→ **Provided data**
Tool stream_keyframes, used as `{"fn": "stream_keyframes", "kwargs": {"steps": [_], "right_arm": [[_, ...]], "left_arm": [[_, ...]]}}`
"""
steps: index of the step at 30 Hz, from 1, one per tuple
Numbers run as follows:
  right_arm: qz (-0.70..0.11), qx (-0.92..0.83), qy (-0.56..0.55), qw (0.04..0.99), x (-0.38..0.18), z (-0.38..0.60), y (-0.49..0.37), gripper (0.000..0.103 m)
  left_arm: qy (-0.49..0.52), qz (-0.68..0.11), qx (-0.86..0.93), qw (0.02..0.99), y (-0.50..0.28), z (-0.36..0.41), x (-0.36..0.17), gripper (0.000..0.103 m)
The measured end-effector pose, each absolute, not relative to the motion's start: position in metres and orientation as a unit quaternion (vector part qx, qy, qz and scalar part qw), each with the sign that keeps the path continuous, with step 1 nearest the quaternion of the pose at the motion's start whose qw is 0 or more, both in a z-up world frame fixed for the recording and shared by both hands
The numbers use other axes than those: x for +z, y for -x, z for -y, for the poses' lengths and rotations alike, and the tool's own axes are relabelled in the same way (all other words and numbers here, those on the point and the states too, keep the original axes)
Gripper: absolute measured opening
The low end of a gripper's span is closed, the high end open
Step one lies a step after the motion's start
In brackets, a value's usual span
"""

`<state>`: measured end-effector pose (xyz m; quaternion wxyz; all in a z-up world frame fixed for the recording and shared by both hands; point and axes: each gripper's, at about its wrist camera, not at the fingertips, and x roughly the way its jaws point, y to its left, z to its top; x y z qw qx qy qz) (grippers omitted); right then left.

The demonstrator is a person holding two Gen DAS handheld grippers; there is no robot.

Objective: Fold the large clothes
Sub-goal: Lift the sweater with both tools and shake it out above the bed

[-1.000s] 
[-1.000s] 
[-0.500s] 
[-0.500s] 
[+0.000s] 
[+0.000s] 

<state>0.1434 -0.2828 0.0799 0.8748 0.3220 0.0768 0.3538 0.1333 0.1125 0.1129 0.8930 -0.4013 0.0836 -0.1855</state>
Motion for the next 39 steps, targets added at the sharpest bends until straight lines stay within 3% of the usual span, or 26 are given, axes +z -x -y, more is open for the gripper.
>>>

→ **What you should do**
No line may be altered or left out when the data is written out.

→ **Answer for the task**
Tool stream_keyframes, used as `{"fn": "stream_keyframes", "kwargs": {"steps": [_], "right_arm": [[_, ...]], "left_arm": [[_, ...]]}}`
"""
steps: index of the step at 30 Hz, from 1, one per tuple
Numbers run as follows:
  right_arm: qz (-0.70..0.11), qx (-0.92..0.83), qy (-0.56..0.55), qw (0.04..0.99), x (-0.38..0.18), z (-0.38..0.60), y (-0.49..0.37), gripper (0.000..0.103 m)
  left_arm: qy (-0.49..0.52), qz (-0.68..0.11), qx (-0.86..0.93), qw (0.02..0.99), y (-0.50..0.28), z (-0.36..0.41), x (-0.36..0.17), gripper (0.000..0.103 m)
The measured end-effector pose, each absolute, not relative to the motion's start: position in metres and orientation as a unit quaternion (vector part qx, qy, qz and scalar part qw), each with the sign that keeps the path continuous, with step 1 nearest the quaternion of the pose at the motion's start whose qw is 0 or more, both in a z-up world frame fixed for the recording and shared by both hands
The numbers use other axes than those: x for +z, y for -x, z for -y, for the poses' lengths and rotations alike, and the tool's own axes are relabelled in the same way (all other words and numbers here, those on the point and the states too, keep the original axes)
Gripper: absolute measured opening
The low end of a gripper's span is closed, the high end open
Step one lies a step after the motion's start
In brackets, a value's usual span
"""

`<state>`: measured end-effector pose (xyz m; quaternion wxyz; all in a z-up world frame fixed for the recording and shared by both hands; point and axes: each gripper's, at about its wrist camera, not at the fingertips, and x roughly the way its jaws point, y to its left, z to its top; x y z qw qx qy qz) (grippers omitted); right then left.

The demonstrator is a person holding two Gen DAS handheld grippers; there is no robot.

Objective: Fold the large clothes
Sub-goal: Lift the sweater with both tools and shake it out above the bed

[-1.000s] 
[-1.000s] 
[-0.500s] 
[-0.500s] 
[+0.000s] 
[+0.000s] 

<state>0.1434 -0.2828 0.0799 0.8748 0.3220 0.0768 0.3538 0.1333 0.1125 0.1129 0.8930 -0.4013 0.0836 -0.1855</state>
Motion for the next 39 steps, targets added at the sharpest bends until straight lines stay within 3% of the usual span, or 26 are given, axes +z -x -y, more is open for the gripper.
>>>

The output is finished and nothing more is needed.